Ausbau der Breitbandstruktur in unterversorgten Gebieten

Der Ausbau der Breitbandinfrastruktur in unterversorgten Gebieten wird immer wichtiger. Besonders die sogenannten „hellgrauen Flecken“, in denen Schulen und Gewerbegebiete liegen, brauchen Glasfaser. Dort gibt es zwar Internet, doch die Bandbreiten sind oft zu gering für die heutigen Anforderungen von Unternehmen und öffentlichen Einrichtungen.

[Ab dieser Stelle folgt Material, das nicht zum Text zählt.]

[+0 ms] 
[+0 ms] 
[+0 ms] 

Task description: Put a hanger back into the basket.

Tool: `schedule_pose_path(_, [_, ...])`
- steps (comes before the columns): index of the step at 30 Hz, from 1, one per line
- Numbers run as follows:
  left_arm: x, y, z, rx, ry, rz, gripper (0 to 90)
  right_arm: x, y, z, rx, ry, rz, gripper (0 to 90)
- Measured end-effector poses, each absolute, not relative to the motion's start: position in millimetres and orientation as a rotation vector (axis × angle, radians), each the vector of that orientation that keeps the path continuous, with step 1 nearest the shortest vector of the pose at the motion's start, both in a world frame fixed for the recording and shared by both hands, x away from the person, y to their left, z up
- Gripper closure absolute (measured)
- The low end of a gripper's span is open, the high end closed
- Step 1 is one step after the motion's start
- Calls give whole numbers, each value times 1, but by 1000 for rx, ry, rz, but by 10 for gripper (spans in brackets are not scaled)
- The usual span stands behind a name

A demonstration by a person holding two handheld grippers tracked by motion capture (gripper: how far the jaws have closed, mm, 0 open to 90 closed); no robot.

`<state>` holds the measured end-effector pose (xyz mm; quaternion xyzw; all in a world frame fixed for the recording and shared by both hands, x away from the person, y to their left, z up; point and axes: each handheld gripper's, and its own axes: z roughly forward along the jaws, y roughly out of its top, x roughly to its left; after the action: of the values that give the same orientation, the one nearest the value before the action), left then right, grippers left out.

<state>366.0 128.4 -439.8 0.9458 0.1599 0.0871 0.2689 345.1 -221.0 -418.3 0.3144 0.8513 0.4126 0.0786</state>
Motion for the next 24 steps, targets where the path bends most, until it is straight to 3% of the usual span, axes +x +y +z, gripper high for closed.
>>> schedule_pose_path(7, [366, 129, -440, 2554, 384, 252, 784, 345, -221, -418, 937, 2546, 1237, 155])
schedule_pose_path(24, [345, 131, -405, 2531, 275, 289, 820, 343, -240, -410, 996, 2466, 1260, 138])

Die pragmatische Praxis in Baden-Württemberg, die Betreiberausschreibung nicht nur für die weißen Flecken, für die ein vorläufiger Förderbescheid vorlag, sondern auch für die zukünftigen Versorgungsbereiche (hellgraue Flecken) durchzuführen, wurde durch eine Beihilfebeschwerde bei der EU-Kommission sowie gerichtlicher Verfahren angefochten. Bemängelt wurde, dass eben auch zukünftige Versorgungsgebiete ausgeschrieben wurden, für die noch kein Förderbescheid vorlag. Der Verstoß gegen das beihilferechtliche Durchführungsverbot kann zur Rückforderung gewährter Fördermittel führen.

Diese hochkomplexe Erstellung der Ausschreibungsunterlagen erfordert genaue, rechtsichere Formulierungen zu technischen, wirtschaftlichen und vertraglichen Anforderungen. Auch die Verträge mit den Netzbetreibern müssen juristisch abgesichert sein. Da der Aufwand für die Stadt Biberach nicht leistbar ist, werden Fachanwälte der Kanzlei Juscomm mit der rechtlichen Unterstützung beauftragt.

Wir von den Freien Wählern hoffen, dass wir trotz der extrem hohen bürokratischen Hürden endlich mithilfe der Fördergelder mit dem Breitbandausbau starten können.